Fla. 1984) (denying trademark protection to “Warehouse Foods” on grounds that
the two generic words in combination were in themselves a generic designation);
see also The Golf Warehouse v. Golf Warehouse FA 94419 (Nat. Arb. Forum May 9, 2000)
(decision in favor of the
Respondent regarding <golfwarehouse.com>).
Complainant
owns a federal service mark registration for THE SUIT WAREHOUSE mark; however,
Complainant disclaimed the exclusive right to use “warehouse” apart from the
mark. Complainant also owns an
application for THE SUIT (MAN LOGO) WAREHOUSE mark but Complainant disclaimed
“Suit” and “Warehouse.” The effect of
the disclaimer is that the applicant claims only the whole composite mark and
not the particular portion(s) disclaimed. See Salem Five Cents Savings Bank
v. Direct Fed. Credit Union, FA 103058 (Nat. Arb. Forum Feb. 15, 2002); see
also McCarthy on Trademarks and Unfair
Competition (3d ed. 1992) at
x 19.20 1. The validity of the
mark is to be determined by viewing the trademark as a whole and not just the
words “Suit Warehouse.” See Lone
Star Steakhouse & Saloon, Inc. v. Longhorn Steaks, Inc., 41 U.S.P.Q.2d 1896, 1902 (11th
Cir. 1997).
Under
U.S. trademark law, registered marks hold a presumption that they are
inherently distinctive and have acquired secondary meaning. See Pet Warehouse v. Pets.Com, Inc., supra. Complainant is entitled to this presumption as to its service
mark THE SUIT WAREHOUSE; however, the presumption does not apply to “Suit
Warehouse” which is less than the whole mark.
To the extent Complainant has any rights pertinent to the disputed
domain name, those rights must arise from its common law rights. As a consequence, Complainant has the burden
of showing secondary meaning for its claimed service mark, assuming that the
name is not generic. See Pet
Warehouse v. Pets.Com, Inc.,
supra. Complainant has failed to
establish that the words “Suit Warehouse,” apart from the registered service
mark as a whole, have acquired a secondary meaning such that the relevant
public exclusively associates the words with Complainant as a source of
services. Pet Warehouse v. Pets.Com,
Inc., Id.
Furthermore, the words “Suit Warehouse”
are not exclusively associated with Complainant. See Winchester
Props., LLC v. DefaultData.com, FA 97114 (Nat. Arb. Forum June 22, 2001)

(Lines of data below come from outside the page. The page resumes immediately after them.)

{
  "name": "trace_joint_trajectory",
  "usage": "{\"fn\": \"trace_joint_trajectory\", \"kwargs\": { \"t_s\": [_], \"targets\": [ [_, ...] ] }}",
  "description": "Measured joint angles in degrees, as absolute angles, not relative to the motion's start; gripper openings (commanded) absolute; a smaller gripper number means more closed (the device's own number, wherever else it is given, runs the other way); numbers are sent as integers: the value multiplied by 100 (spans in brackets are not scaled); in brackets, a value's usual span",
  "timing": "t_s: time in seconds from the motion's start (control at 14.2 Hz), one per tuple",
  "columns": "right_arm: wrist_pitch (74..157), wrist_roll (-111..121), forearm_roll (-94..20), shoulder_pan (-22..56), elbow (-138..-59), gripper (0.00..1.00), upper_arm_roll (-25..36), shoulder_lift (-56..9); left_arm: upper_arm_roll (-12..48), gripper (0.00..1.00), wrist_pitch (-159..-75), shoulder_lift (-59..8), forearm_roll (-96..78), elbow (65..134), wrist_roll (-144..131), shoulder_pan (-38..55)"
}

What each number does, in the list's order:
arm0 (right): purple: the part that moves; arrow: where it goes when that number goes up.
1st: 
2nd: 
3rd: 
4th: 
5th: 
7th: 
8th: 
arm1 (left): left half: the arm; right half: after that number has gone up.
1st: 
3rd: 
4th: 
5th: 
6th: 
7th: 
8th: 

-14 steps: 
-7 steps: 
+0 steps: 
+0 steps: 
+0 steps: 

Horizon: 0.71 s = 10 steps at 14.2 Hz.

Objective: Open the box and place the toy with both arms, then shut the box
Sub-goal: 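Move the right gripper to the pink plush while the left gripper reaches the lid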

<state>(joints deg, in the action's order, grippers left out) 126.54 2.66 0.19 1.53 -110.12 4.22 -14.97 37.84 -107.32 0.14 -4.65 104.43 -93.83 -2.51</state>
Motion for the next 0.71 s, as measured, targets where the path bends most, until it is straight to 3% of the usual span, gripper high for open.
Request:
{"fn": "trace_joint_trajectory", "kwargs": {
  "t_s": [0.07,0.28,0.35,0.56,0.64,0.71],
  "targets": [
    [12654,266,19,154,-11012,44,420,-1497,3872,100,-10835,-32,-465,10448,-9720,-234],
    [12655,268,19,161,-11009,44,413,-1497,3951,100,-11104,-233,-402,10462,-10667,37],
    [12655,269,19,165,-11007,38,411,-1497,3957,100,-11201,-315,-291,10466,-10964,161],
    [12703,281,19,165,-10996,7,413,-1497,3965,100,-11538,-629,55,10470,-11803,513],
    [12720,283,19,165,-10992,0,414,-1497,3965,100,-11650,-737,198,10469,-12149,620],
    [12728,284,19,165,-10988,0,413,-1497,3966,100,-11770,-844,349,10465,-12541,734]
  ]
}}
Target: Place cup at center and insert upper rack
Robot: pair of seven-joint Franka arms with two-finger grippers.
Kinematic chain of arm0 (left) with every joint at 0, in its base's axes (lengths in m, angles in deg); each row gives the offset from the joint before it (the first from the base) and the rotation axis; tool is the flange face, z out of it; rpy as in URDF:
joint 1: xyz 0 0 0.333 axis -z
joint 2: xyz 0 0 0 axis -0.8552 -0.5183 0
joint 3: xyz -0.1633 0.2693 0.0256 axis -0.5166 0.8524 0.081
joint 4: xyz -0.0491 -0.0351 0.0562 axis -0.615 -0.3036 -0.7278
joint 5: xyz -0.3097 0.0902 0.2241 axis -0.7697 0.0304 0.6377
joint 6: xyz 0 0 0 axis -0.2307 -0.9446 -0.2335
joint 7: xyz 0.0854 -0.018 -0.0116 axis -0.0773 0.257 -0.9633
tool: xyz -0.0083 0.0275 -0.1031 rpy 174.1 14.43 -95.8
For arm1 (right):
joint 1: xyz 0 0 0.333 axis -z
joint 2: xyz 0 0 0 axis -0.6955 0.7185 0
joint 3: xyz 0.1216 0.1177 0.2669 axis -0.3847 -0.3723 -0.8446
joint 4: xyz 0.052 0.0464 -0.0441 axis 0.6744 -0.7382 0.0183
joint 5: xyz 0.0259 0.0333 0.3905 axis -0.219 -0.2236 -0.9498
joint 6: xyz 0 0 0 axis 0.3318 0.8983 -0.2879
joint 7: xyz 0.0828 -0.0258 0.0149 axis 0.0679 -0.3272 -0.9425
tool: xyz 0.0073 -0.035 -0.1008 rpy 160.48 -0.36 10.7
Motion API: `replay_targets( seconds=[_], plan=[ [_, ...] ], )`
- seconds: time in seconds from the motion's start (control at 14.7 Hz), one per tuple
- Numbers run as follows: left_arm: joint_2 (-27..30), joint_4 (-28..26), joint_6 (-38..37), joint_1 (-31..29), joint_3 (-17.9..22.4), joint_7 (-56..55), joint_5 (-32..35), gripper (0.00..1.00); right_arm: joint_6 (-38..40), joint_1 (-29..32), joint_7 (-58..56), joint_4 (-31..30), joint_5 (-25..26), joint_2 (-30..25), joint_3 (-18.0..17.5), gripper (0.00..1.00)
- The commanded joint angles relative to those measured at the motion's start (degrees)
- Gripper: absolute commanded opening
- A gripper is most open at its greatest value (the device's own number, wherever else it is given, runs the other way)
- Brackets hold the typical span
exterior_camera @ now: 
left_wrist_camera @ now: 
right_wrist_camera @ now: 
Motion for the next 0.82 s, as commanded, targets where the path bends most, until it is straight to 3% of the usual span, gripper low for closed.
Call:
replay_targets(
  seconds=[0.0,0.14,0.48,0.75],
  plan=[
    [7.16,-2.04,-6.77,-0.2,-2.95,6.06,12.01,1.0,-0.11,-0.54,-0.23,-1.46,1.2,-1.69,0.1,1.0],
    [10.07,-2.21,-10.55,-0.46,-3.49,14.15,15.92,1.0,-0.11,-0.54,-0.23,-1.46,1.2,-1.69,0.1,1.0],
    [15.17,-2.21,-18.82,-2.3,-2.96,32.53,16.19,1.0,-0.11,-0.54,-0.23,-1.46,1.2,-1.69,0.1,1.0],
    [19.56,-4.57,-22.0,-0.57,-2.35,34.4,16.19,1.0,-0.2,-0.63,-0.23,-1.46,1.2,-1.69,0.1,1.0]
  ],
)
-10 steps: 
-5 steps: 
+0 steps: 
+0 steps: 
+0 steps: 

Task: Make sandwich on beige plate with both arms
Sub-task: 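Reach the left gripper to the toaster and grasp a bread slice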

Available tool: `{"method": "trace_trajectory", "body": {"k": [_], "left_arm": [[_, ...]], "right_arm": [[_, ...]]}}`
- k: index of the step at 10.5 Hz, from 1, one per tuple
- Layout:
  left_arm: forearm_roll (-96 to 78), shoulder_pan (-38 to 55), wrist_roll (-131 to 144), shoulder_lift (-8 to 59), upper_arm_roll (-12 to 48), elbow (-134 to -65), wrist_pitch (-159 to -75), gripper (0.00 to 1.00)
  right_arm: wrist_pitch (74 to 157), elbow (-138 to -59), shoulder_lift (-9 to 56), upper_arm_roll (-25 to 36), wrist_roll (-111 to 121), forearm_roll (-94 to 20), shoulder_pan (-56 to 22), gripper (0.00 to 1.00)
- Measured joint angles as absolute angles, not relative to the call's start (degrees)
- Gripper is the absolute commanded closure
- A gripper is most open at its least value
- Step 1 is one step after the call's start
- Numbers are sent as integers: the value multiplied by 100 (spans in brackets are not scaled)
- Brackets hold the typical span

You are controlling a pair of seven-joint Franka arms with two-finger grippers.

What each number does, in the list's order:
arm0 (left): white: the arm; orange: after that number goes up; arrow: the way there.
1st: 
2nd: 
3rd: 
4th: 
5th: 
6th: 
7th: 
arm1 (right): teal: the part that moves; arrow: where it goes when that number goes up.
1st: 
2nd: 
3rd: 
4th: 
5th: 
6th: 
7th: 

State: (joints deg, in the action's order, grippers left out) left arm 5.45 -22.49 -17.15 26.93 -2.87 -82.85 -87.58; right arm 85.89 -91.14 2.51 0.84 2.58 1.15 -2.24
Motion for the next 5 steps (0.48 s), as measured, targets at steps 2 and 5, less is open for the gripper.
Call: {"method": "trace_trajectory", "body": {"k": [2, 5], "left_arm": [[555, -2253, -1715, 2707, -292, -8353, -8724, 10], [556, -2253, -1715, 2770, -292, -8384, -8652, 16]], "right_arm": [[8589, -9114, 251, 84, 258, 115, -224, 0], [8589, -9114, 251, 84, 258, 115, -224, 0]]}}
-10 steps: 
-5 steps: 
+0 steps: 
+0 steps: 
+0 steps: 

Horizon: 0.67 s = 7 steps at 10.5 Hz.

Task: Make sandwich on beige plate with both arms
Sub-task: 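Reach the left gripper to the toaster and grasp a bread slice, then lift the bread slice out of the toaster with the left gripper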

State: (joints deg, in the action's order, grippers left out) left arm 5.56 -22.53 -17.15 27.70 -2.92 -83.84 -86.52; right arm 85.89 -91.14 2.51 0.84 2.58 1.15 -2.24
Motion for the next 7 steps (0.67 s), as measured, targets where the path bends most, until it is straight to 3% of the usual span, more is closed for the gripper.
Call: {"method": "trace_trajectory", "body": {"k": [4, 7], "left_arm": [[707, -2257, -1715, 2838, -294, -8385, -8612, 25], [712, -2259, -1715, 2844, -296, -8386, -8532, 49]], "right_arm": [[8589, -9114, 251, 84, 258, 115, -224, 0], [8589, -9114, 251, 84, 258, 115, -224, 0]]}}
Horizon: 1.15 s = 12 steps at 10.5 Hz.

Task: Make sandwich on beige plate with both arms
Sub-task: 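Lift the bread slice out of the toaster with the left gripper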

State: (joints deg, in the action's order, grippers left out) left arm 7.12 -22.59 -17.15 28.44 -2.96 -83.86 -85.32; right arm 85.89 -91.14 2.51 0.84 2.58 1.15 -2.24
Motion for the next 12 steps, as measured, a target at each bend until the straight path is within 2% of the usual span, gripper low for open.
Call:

(“Respondent has shown that the word ‘Winchester’ alone is used by entities
other than Complainant.” The domain
name <winchestercc> is not identical or confusingly similar to
Complainant’s mark, Winchester Country Club, nor is it a mark in which
Complainant can claim rights or interests.); see also CRS Tech. Corp. v.
Condenet, Inc., FA 93547 (Nat. Arb. Forum Mar. 28, 2000) (“concierge is not
so associated with just one source that only that source could claim a
legitimate use of the mark in connection with a website.”).
Therefore, Complainant has failed to establish exclusive
rights in the service mark “Suit Warehouse” for the purposes of satisfying
Paragraph 4(a)(i) of the Policy. Since
Complainant has not submitted sufficient evidence to establish protectable
rights in the domain name <suitwarehouse.com>, the issues of
rights or legitimate interests and bad faith need not be addressed.
Complainant has
not engaged in reverse domain name hijacking within the meaning of ICANN Rule
15(e). Although Complainant has not
demonstrated its exclusive right to the domain name, neither has it evidenced
bad faith by initiating these proceedings.
DECISION
The claim is denied for failure to
establish Policy ¶ 4(a)(i) and the requested relief is DENIED.
The Honorable Charles K. McCotter, Jr.